§ WORK TO COMPLETE: Stop after the line with "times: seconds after"; until then, please copy every line of the records word for word from the first.

§ DATA EXTRACT:
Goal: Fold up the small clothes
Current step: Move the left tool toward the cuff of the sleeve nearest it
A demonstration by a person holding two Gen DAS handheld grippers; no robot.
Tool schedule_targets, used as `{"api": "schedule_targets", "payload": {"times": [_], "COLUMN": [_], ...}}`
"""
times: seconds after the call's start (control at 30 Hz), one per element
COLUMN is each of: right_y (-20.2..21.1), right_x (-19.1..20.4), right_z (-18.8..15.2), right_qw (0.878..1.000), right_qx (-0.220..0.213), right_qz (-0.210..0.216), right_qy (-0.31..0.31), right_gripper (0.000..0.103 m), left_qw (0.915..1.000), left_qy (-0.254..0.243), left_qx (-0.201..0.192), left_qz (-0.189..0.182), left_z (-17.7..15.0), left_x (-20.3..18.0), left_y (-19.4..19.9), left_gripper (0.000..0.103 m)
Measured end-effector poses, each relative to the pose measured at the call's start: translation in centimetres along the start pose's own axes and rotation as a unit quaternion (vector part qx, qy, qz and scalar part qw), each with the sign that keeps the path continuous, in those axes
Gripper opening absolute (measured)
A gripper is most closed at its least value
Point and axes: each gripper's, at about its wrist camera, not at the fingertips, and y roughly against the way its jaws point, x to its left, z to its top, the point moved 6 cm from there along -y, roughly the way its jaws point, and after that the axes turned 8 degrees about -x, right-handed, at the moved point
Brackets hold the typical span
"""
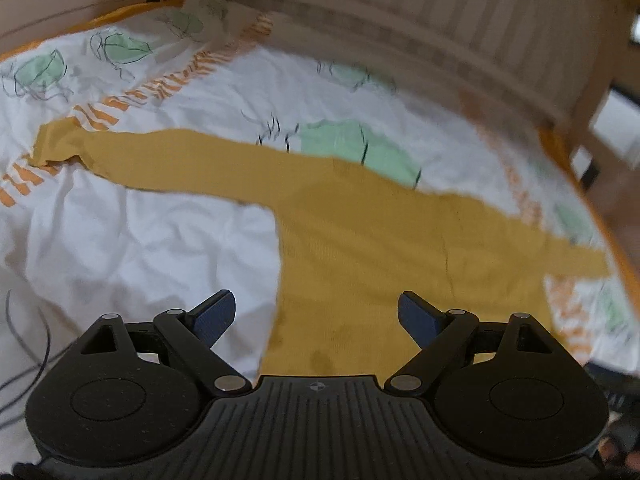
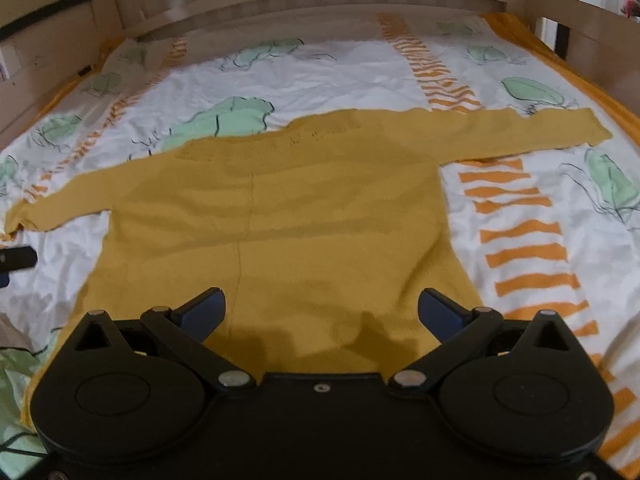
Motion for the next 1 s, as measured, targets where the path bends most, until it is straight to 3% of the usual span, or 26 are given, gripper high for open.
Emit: {"api": "schedule_targets", "payload": {"times": [0.07, 0.27, 0.4, 0.63, 0.8, 1.0], "right_y": [-0.3, -1.5, -3.0, -5.6, -7.3, -9.2], "right_x": [0.6, 3.5, 5.3, 7.9, 9.2, 10.8], "right_z": [0.4, 1.5, 2.2, 2.5, 2.4, 2.6], "right_qw": [1.000, 0.997, 0.995, 0.994, 0.993, 0.991], "right_qx": [-0.010, -0.025, -0.018, -0.024, -0.019, -0.004], "right_qz": [0.007, 0.065, 0.092, 0.101, 0.117, 0.136], "right_qy": [0.012, 0.042, 0.031, 0.030, 0.013, -0.014], "right_gripper": [0.102, 0.102, 0.102, 0.102, 0.102, 0.102], "left_qw": [0.9994, 0.9987, 0.9933, 0.9899, 0.9811, 0.9762], "left_qy": [0.026, 0.045, 0.113, 0.121, 0.162, 0.174], "left_qx": [-0.016, -0.017, -0.020, -0.059, -0.092, -0.086], "left_qz": [-0.019, -0.018, -0.017, 0.044, 0.054, 0.098], "left_z": [0.9, 3.9, 5.8, 9.6, 11.3, 11.6], "left_x": [1.5, 6.8, 11.9, 19.3, 24.2, 29.0], "left_y": [-0.5, -2.9, -4.3, -6.1, -7.4, -9.8], "left_gripper": [0.089, 0.089, 0.089, 0.089, 0.090, 0.091]}}
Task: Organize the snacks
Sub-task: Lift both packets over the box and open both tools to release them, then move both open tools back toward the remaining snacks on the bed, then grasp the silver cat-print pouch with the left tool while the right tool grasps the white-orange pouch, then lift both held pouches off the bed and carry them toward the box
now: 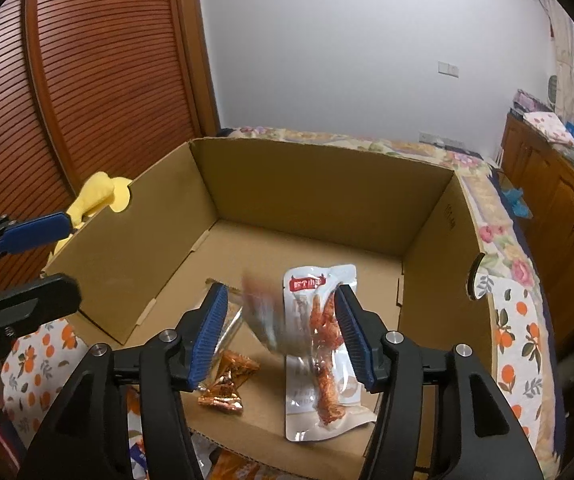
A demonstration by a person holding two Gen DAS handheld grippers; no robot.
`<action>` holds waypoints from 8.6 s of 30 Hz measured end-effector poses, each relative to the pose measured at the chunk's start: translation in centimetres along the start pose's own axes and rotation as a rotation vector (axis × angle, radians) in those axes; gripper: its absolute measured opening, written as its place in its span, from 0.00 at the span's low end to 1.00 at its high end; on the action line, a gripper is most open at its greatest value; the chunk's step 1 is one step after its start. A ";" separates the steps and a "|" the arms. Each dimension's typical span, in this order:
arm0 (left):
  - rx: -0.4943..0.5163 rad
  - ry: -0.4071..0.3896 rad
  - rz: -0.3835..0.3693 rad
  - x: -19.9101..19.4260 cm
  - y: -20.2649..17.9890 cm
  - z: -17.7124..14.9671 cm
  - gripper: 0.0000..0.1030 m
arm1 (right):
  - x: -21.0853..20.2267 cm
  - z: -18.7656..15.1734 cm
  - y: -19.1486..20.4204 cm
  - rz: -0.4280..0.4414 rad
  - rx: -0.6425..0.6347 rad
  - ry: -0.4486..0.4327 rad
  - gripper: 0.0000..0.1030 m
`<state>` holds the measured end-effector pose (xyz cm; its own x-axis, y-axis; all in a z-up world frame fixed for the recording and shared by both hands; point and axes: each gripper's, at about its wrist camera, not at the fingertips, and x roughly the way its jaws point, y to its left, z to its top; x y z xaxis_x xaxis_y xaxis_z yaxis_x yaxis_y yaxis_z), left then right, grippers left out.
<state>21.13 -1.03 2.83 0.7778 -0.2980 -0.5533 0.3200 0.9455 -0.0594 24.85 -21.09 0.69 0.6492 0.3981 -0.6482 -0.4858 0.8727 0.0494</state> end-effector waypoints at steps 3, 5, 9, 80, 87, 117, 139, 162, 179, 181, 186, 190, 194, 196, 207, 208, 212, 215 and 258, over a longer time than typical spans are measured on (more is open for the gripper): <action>0.000 -0.010 -0.009 -0.8 -0.2 -0.4 0.68 | -0.9 -0.3 -0.1 0.010 0.011 -0.015 0.56; 0.003 -0.017 -0.012 -1.5 -0.6 -0.8 0.68 | -2.2 -0.7 0.0 0.031 0.010 -0.037 0.56; 0.024 -0.029 -0.032 -3.1 -1.5 -1.8 0.68 | -5.1 -1.9 0.4 0.038 -0.018 -0.070 0.56; -0.096 0.194 -0.077 1.7 -5.3 -13.5 0.68 | -0.5 -12.8 -1.0 0.093 -0.205 0.269 0.66; -0.102 0.254 -0.047 3.4 -6.1 -13.6 0.68 | -1.0 -13.1 -1.3 0.092 -0.216 0.267 0.65; -0.019 0.302 -0.031 1.4 -5.8 -14.9 0.65 | 0.2 -12.8 -1.1 0.074 -0.233 0.255 0.63; -0.046 0.271 -0.040 0.6 -5.0 -15.2 0.41 | -1.5 -12.5 0.3 0.053 -0.314 0.231 0.15; -0.067 0.289 -0.086 -0.8 -3.4 -15.6 0.42 | -4.5 -14.4 -1.9 0.075 -0.308 0.262 0.48; -0.061 0.286 -0.086 -0.6 -3.4 -15.6 0.42 | -0.6 -13.3 -1.9 0.131 -0.280 0.341 0.71; -0.063 0.284 -0.087 -0.6 -3.4 -15.5 0.42 | -0.3 -13.0 -1.8 0.145 -0.294 0.353 0.71; -0.067 0.278 -0.086 -0.6 -3.5 -15.5 0.38 | -0.5 -13.0 -1.0 0.172 -0.326 0.378 0.55; -0.083 0.272 -0.096 -0.4 -3.3 -15.4 0.35 | -0.5 -12.8 -0.3 0.172 -0.339 0.385 0.42; -0.092 0.267 -0.102 -0.4 -3.3 -15.4 0.34 | -0.7 -12.7 0.3 0.130 -0.339 0.369 0.28; -0.097 0.266 -0.106 -0.5 -3.2 -15.4 0.34 | -0.8 -12.7 0.3 0.114 -0.337 0.359 0.27; -0.098 0.264 -0.116 -0.5 -3.1 -15.5 0.35 | 0.7 -12.0 2.5 0.102 -0.386 0.346 0.48; -0.098 0.264 -0.116 -0.4 -3.1 -15.5 0.35 | 1.0 -11.8 2.8 0.102 -0.388 0.342 0.49; -0.097 0.264 -0.116 -0.4 -3.1 -15.5 0.35 | 2.0 -11.1 3.5 0.103 -0.389 0.350 0.56; -0.096 0.263 -0.116 -0.5 -3.1 -15.5 0.35 | 2.5 -10.8 3.8 0.118 -0.388 0.353 0.60; -0.128 0.197 -0.135 -2.9 -2.7 -16.0 0.20 | -1.6 -9.8 7.9 0.109 -0.430 0.155 0.44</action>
<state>9.36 -0.67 -8.65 0.6081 -0.4031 -0.6839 0.3332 0.9115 -0.2410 14.21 -17.64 -5.35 0.5017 0.4054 -0.7642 -0.7659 0.6189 -0.1744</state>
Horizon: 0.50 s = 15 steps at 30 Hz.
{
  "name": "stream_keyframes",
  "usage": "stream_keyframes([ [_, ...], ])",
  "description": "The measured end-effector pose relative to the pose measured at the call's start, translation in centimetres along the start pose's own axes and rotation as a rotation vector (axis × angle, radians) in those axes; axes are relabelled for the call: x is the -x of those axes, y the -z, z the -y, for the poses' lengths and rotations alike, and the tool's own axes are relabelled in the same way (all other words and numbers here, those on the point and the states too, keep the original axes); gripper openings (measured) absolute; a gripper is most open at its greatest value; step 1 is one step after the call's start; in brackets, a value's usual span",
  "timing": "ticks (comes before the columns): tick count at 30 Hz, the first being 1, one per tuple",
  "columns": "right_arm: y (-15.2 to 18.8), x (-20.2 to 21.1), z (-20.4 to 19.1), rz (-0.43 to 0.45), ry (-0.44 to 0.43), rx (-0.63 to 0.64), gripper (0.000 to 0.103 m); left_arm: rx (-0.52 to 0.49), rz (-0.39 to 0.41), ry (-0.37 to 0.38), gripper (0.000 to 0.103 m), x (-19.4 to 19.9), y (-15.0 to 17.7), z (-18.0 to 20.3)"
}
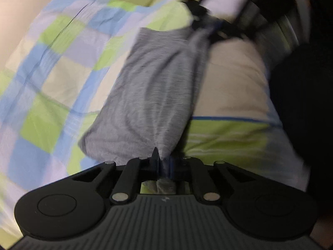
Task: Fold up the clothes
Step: 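Lift the grey pants with both grippers and carry them to the chair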
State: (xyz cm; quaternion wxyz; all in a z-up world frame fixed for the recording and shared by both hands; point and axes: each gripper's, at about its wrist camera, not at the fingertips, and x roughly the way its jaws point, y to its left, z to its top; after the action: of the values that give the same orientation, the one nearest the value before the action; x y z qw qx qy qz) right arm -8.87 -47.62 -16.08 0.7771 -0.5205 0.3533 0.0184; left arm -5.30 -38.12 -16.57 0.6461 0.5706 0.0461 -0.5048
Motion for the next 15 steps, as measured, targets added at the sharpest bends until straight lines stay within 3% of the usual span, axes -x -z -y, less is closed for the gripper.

§ TASK SOLUTION:
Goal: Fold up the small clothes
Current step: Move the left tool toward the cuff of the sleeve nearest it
A demonstration by a person holding two Gen DAS handheld grippers; no robot.
Tool schedule_targets, used as `{"api": "schedule_targets", "payload": {"times": [_], "COLUMN": [_], ...}}`
"""
times: seconds after the call's start (control at 30 Hz), one per element

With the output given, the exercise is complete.